__WHAT IS EXPECTED__:
The data below is to be copied exactly, line by line.

__INFORMATION SUPPLIED__:
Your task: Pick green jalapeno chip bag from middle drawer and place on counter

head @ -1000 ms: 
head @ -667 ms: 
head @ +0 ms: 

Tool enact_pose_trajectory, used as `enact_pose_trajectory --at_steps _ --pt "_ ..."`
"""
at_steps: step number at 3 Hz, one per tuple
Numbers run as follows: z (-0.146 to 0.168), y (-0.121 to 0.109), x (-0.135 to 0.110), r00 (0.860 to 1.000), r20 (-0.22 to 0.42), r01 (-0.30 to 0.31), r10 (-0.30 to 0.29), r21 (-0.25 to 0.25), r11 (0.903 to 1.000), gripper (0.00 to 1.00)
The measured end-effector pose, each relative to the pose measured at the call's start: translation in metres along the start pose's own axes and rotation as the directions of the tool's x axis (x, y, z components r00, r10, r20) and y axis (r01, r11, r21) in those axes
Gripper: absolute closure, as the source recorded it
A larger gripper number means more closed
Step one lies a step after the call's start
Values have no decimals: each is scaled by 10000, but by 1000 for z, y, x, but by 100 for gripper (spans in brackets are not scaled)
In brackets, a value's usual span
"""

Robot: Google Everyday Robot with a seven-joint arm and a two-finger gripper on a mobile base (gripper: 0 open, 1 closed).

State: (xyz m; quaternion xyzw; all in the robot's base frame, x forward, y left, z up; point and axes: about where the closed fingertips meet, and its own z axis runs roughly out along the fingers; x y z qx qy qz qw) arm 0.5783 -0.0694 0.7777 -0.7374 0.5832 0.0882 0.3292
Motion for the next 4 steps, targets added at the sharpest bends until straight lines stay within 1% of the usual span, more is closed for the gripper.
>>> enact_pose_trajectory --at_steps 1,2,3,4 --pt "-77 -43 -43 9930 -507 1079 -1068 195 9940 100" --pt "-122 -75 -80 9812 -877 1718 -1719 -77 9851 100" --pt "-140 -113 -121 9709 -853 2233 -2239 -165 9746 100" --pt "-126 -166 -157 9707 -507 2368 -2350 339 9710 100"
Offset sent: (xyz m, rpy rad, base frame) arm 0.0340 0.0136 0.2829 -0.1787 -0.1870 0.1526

__RESPONSE BOX__:
Your task: Pick green jalapeno chip bag from middle drawer and place on counter

head @ -1000 ms: 
head @ -667 ms: 
head @ +0 ms: 

Tool enact_pose_trajectory, used as `enact_pose_trajectory --at_steps _ --pt "_ ..."`
"""
at_steps: step number at 3 Hz, one per tuple
Numbers run as follows: z (-0.146 to 0.168), y (-0.121 to 0.109), x (-0.135 to 0.110), r00 (0.860 to 1.000), r20 (-0.22 to 0.42), r01 (-0.30 to 0.31), r10 (-0.30 to 0.29), r21 (-0.25 to 0.25), r11 (0.903 to 1.000), gripper (0.00 to 1.00)
The measured end-effector pose, each relative to the pose measured at the call's start: translation in metres along the start pose's own axes and rotation as the directions of the tool's x axis (x, y, z components r00, r10, r20) and y axis (r01, r11, r21) in those axes
Gripper: absolute closure, as the source recorded it
A larger gripper number means more closed
Step one lies a step after the call's start
Values have no decimals: each is scaled by 10000, but by 1000 for z, y, x, but by 100 for gripper (spans in brackets are not scaled)
In brackets, a value's usual span
"""

Robot: Google Everyday Robot with a seven-joint arm and a two-finger gripper on a mobile base (gripper: 0 open, 1 closed).

State: (xyz m; quaternion xyzw; all in the robot's base frame, x forward, y left, z up; point and axes: about where the closed fingertips meet, and its own z axis runs roughly out along the fingers; x y z qx qy qz qw) arm 0.5783 -0.0694 0.7777 -0.7374 0.5832 0.0882 0.3292
Motion for the next 4 steps, targets added at the sharpest bends until straight lines stay within 1% of the usual span, more is closed for the gripper.
>>> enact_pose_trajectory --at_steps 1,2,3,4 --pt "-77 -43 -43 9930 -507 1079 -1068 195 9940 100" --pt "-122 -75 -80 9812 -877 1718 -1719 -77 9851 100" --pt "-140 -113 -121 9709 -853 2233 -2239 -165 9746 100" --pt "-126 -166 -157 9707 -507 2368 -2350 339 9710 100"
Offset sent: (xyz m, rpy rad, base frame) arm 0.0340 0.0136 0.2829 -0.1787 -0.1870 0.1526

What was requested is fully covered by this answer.